И снова махнул рукой, вовсе пав духом.
— Станут, — невозмутимо возразил Владимир Ильич. — Как ещё станут, когда мы судом пугнём. Мы найдём юридическое обоснование подать на них в суд, мы им заявим, что в случае Но, скорее всего, они не решатся доводить до суда. Итак, Паша, пиши. Отчего не я сам? Мой почерк им слишком известен. Заявление пишет отец, вернее, подписывает. Конечно, они догадаются, что кто-то знающий законы стоит за отцом. Так и нужно, пусть догадаются.
Владимир Ильич продиктовал первую фразу, заглянул Паше через плечо: круглые буковки старательно выстроились в ровную строчку.
— За чистописание ты, Паша, безусловно заслуживаешь пять, даже с плюсом.
Паша зарделась от радости.
А сторожившая, как всегда, у порога Женька подняла морду, навострила охотничьи уши и громко забарабанила об пол хвостом. Владимир Ильич распахнул дверь.
— Так и есть! Соседняя нам держава с дружественным визитом, а?
Леопольд перешагнул порог. Он был необычный, чем-то стеснённый, не глядел прямо, прятал глаза.
— Здесь ещё не прошло? — участливо усмехаясь, спросил Владимир Ильич, наставив палец прямо ему на сердце, Леопольд вспыхнул. Он вспыхивал мгновенно, огненно, бурно. И мгновенно бледнел.
— Отец сказал про письмо. Если бы не вы…
— Милостивый государь, речь не о том.
— И о том в первую очередь.
А о чём во вторую? Никто не знал, что на душе у Леопольда. На душе у него лежала обида.

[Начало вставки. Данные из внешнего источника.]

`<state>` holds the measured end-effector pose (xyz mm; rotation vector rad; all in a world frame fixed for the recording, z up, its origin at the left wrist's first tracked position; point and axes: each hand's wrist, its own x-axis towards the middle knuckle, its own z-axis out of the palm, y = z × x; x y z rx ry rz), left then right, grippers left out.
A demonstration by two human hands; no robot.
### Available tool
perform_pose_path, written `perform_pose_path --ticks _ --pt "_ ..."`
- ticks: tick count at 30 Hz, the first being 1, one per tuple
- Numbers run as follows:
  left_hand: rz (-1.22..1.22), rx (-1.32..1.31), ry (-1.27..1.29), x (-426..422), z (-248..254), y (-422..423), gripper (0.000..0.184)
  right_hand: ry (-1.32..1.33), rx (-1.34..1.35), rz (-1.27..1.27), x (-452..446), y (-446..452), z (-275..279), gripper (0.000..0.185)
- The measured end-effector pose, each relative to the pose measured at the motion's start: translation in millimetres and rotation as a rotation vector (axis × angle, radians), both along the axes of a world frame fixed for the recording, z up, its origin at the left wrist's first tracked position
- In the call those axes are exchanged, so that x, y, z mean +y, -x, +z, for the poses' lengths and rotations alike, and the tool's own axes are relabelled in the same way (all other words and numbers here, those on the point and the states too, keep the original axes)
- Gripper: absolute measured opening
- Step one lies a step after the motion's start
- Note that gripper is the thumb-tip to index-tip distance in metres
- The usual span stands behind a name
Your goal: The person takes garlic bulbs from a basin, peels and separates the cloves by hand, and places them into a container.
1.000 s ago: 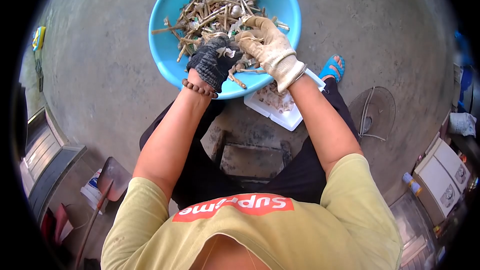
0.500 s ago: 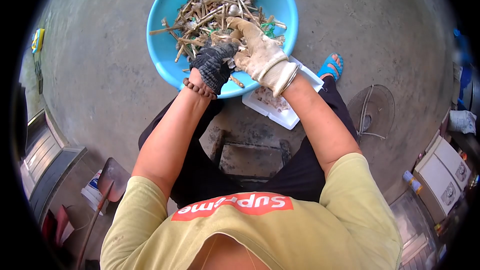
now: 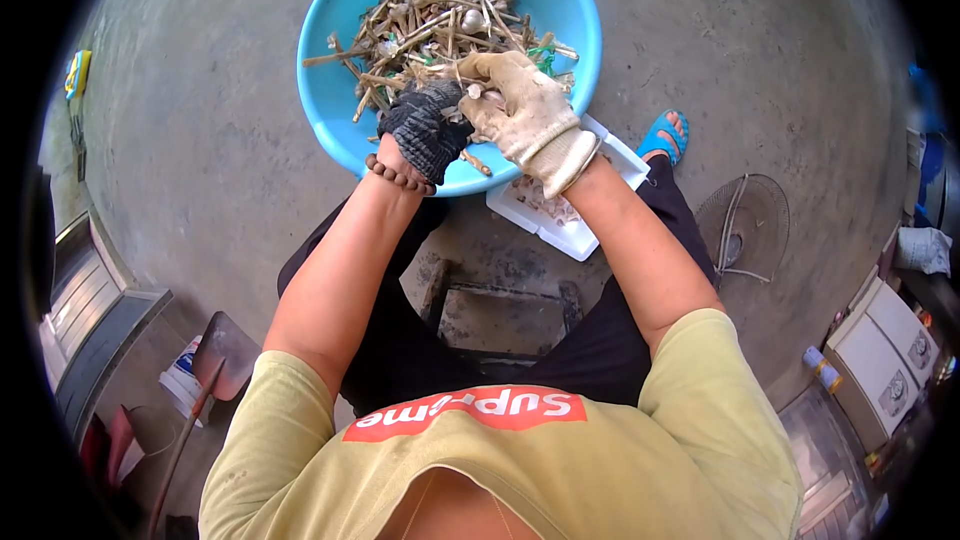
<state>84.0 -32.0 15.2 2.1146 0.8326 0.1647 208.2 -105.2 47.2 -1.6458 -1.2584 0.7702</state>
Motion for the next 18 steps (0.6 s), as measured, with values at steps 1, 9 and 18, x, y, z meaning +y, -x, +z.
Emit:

Леопольда обидели. Кто? Владимир Ильич. В важный час, когда сзывают друзей, Леопольда забыли. Кто? Владимир Ильич!
Когда все поехали в село Ермаковское, Проминский-отец не поехал. Укутанный всеми заячьими шубками, нашитыми за зиму ребятишкам для дороги домой, отец трясся в ознобе, мать отпаивала его липовым чаем. Леопольд почти не уснул в эту ночь. Ворочался, надеялся, мучился. Вскочил до рассвета. Но его не позвали. Вдалеке он услышал бубенчики Владимир Ильич мог бы сказать: «Наш молодой товарищ Леопольд Проминский безусловно будущий член нашей партии. Залезай в телегу, Леопольд, едем в село Ермаковское».

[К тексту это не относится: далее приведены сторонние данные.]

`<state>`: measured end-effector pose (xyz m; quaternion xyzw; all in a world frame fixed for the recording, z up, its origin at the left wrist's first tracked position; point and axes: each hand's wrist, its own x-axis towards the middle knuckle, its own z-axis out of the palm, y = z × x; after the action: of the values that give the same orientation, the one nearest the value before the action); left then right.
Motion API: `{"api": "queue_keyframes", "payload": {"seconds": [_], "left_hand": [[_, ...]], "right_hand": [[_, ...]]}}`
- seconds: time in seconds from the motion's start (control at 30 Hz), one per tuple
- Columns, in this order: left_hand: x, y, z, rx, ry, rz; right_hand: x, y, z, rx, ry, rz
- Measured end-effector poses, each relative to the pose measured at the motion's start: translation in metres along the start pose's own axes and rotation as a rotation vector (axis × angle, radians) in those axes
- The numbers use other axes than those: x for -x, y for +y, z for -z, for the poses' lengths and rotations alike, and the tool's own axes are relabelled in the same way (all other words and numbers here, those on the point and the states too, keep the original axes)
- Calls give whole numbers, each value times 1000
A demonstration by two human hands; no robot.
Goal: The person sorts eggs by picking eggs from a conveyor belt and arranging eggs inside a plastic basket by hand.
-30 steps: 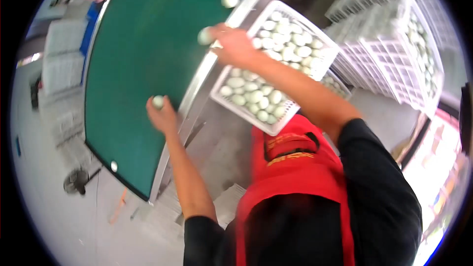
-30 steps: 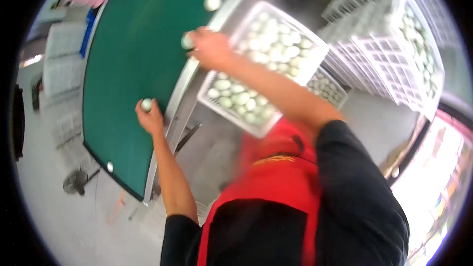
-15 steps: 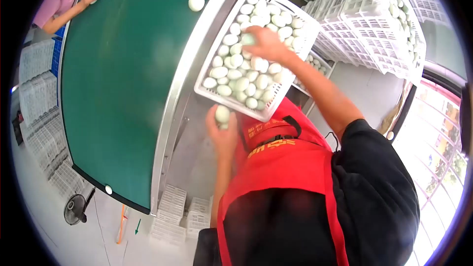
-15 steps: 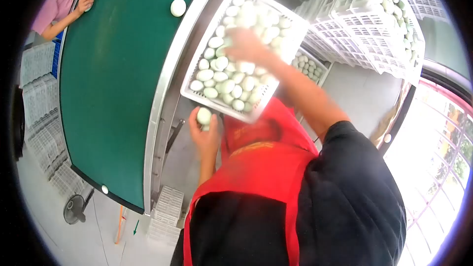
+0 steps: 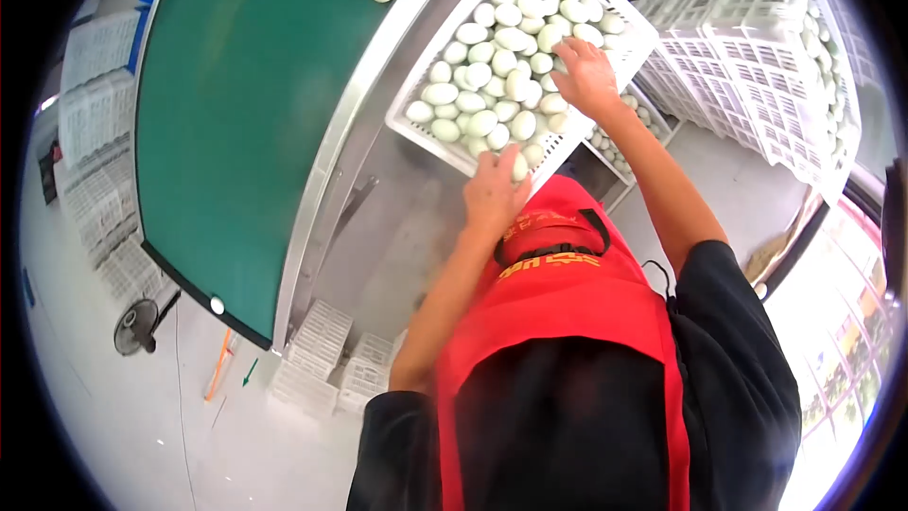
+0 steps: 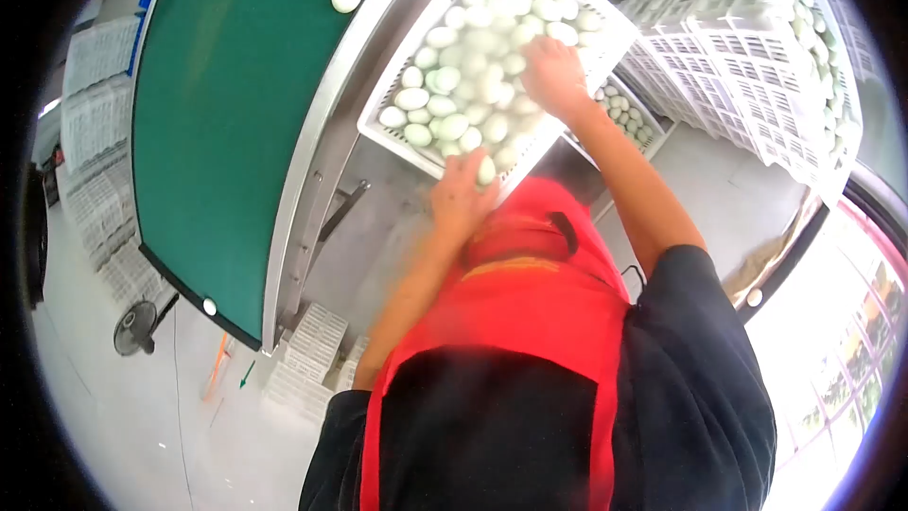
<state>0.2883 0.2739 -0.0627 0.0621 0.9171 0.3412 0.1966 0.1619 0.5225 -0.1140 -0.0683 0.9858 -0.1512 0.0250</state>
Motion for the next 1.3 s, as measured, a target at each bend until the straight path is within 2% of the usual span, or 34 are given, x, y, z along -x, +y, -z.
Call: {"api": "queue_keyframes", "payload": {"seconds": [0.07,0.13,0.17,0.2,0.27,0.37,0.4,0.47,0.5,0.53,0.57,0.6,0.67,0.73,0.77,0.87,0.9,1.0,1.13,1.17,1.27,1.3], "left_hand": [[3,8,-11,-51,-16,41],[0,14,-16,-96,6,58],[-1,13,-18,-38,87,49],[-2,12,-19,-11,133,42],[-7,13,-22,41,221,18],[-15,4,-25,66,325,-40],[-20,-3,-27,76,362,-75],[-34,-13,-14,133,242,-49],[-45,-17,-4,186,163,-40],[-56,-18,11,240,85,-32],[-64,-17,28,251,-18,96],[-76,-35,32,191,-44,71],[-95,-77,33,193,-20,-23],[-110,-100,37,42,-13,-128],[-112,-103,38,-34,-8,-178],[-108,-102,39,-20,41,-218],[-102,-102,41,11,30,-233],[-92,-101,49,56,6,-239],[-94,-89,64,12,-57,-156],[-96,-90,66,4,-85,-148],[-91,-101,57,-142,81,-407],[-88,-102,53,-58,112,-354]], "right_hand": [[20,-2,2,-375,-137,-69],[39,-13,15,-512,-327,-45],[46,-19,22,-578,-425,-29],[52,-29,14,-693,-514,-114],[71,-49,-16,-1249,-587,-351],[63,-71,-47,-1095,-323,-53],[61,-74,-52,-1198,-399,-161],[48,-83,-25,-1393,-552,-389],[43,-81,-20,-1418,-556,-433],[37,-78,-21,-1363,-524,-438],[31,-75,-23,-1306,-495,-444],[27,-71,-25,-1247,-469,-449],[25,-51,-30,-1037,-422,-295],[32,-36,-45,-824,-439,-183],[37,-43,-22,-817,-472,-157],[56,-60,-25,-674,-505,41],[60,-63,-24,-588,-635,37],[73,-69,-35,-497,-523,191],[75,-78,-40,-502,-646,225],[72,-83,-42,-515,-610,202],[65,-106,-45,-546,-529,95],[59,-114,-46,-542,-512,35]]}}
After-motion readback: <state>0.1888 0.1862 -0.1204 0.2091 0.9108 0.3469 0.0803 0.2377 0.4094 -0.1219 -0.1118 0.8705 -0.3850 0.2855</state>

Ведь Леопольд знал, зачем они туда едут: подписывать протест против кредо. И отец подписал. Владимир Ильич вернулся из села Ермаковского, принёс отцу протест для подписи. Отец поставил подпись: Проминский. ё А Леопольда не позвали.
Никому Леопольд не сказал про обиду. Ходил уязвлённый и скрытный, пряча глаза. А, кажется, Владимир Ильич о чём-то догадывается.
— Ответа отцу ещё нет? — спросил Владимир Ильич.
— Ещё нет.
— Ну, садись, пиши. Вот что, Паша, голубчик, слишком девичий у тебя почерк для такой серьёзной бумаги. Необходимо мужское перо.